Work to complete: The required lines are those that contain "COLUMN"; pull them out of the data and copy them.

━━━━━━━━━━━━━━━━━━━━━━━━━━━━━━

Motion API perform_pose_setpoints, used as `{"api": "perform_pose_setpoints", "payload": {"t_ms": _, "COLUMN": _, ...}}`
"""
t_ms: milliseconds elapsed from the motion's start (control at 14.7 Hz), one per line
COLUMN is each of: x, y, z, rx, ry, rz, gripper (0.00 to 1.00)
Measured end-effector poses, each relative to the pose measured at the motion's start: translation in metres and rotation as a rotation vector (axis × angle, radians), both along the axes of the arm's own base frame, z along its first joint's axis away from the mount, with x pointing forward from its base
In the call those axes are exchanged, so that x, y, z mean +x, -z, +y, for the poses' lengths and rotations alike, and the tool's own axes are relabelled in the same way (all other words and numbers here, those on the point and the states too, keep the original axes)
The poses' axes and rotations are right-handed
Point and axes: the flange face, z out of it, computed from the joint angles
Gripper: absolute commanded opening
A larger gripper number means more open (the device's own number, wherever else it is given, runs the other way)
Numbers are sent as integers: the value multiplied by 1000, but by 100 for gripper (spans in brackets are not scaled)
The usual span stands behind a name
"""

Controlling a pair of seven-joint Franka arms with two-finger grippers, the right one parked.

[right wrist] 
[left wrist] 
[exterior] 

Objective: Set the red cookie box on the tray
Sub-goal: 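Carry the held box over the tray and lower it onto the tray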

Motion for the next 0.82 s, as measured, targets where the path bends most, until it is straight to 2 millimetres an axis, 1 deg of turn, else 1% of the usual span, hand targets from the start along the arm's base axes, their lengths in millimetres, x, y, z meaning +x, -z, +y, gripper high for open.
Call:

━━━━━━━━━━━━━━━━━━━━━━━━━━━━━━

Result for this exercise:
Motion API perform_pose_setpoints, used as `{"api": "perform_pose_setpoints", "payload": {"t_ms": _, "COLUMN": _, ...}}`
COLUMN is each of: x, y, z, rx, ry, rz, gripper (0.00 to 1.00)

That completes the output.